I'm looking on the Karcher outlet, they've got a couple of K4's for under £100 at the moment. 

The K2 is 1400w / 110bar
The K4 is 1800w / 130bar
The K5 is 2100w / 145bar

Sadly the only K5 they have is £195 

Did you find the accessories are interchangeable between your K2 and K5? I have a couple of longer than standard hoses, a snow foam lance and a vario lance.


----------



## DLGWRX02 (Apr 6, 2010)

yep all fine im using same foam lance, and use some of my older nozzles with no issues., i think i got my k5 for a bit cheaper than that with a discount card at b and q, yes the lances gun etc all fit perfectly.
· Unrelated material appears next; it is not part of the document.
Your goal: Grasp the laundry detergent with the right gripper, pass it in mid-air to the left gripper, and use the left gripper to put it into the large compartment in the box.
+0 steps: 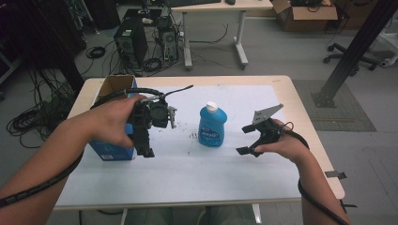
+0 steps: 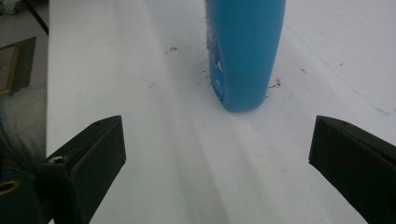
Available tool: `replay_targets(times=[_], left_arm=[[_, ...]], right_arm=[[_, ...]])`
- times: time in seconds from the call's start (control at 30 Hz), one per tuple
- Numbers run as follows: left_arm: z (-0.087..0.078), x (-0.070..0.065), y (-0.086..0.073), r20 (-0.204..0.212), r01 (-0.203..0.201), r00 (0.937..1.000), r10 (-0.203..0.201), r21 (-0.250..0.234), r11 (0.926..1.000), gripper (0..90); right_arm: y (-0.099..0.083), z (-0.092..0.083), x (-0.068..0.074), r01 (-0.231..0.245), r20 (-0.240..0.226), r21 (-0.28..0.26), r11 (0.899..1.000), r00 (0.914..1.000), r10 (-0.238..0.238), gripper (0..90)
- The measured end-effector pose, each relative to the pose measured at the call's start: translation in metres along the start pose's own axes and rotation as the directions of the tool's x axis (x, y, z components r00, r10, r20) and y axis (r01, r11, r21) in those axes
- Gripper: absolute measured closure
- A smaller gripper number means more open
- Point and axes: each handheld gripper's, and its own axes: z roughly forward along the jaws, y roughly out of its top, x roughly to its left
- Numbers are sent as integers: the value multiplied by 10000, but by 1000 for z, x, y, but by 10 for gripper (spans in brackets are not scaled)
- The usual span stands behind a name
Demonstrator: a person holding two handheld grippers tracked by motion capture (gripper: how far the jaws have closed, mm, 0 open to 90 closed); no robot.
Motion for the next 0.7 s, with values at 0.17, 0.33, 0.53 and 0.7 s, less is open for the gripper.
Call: replay_targets(times=[0.17, 0.33, 0.53, 0.7], left_arm=[[3, 1, 2, 70, -29, 10000, 29, 19, 10000, 2], [4, 0, 5, 110, -118, 9999, 118, 30, 9999, 2], [3, -2, 7, 100, -189, 9998, 188, 75, 9998, 2], [2, -1, 5, 109, -176, 9998, 175, 84, 9998, 2]], right_arm=[[-2, 6, -4, 71, -49, -524, 9986, 10000, -74, 37], [-3, 13, -7, 134, -96, -915, 9957, 9999, -143, 36], [-4, 28, -12, 94, -214, -1354, 9908, 9997, -124, 26], [-2, 34, -14, 121, -354, -1594, 9871, 9992, -180, 25]])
This best bit was as i got the last one off the shelf, for some reason it had another 9 meters of hose cable tied to it, so when i got it home i ordered 2 push fit connecters and a male to male joining piece cost me £20 and now i have 18 meters of hose so don't have to keep moving the machine about.

just found this, and this was before i joined the 2 hoses together.



DLGWRX02 said:


> I used my k5 for the first time this weekend, oh yes big difference over a k2, which is what i have made redundant.
> 
> 
> Much quieter the extra length in the hose alone made it so much easier walking around. And clean off was remarkably better, although that could be down to the newly sealed surface last weekend.
> ...


----------



## joey.180sx (Mar 1, 2015)

DLGWRX02 said:


> yep all fine im using same foam lance, and use some of my older nozzles with no issues., i think i got my k5 for a bit cheaper than that with a discount card at b and q, yes the lances gun etc all fit perfectly. This best bit was as i got the last one off the shelf, for some reason it had another 9 meters of hose cable tied to it, so when i got it home i ordered 2 push fit connecters and a male to male joining piece cost me £20 and now i have 18 meters of hose so don't have to keep moving the machine about.
> 
> just found this, and this was before i joined the 2 hoses together.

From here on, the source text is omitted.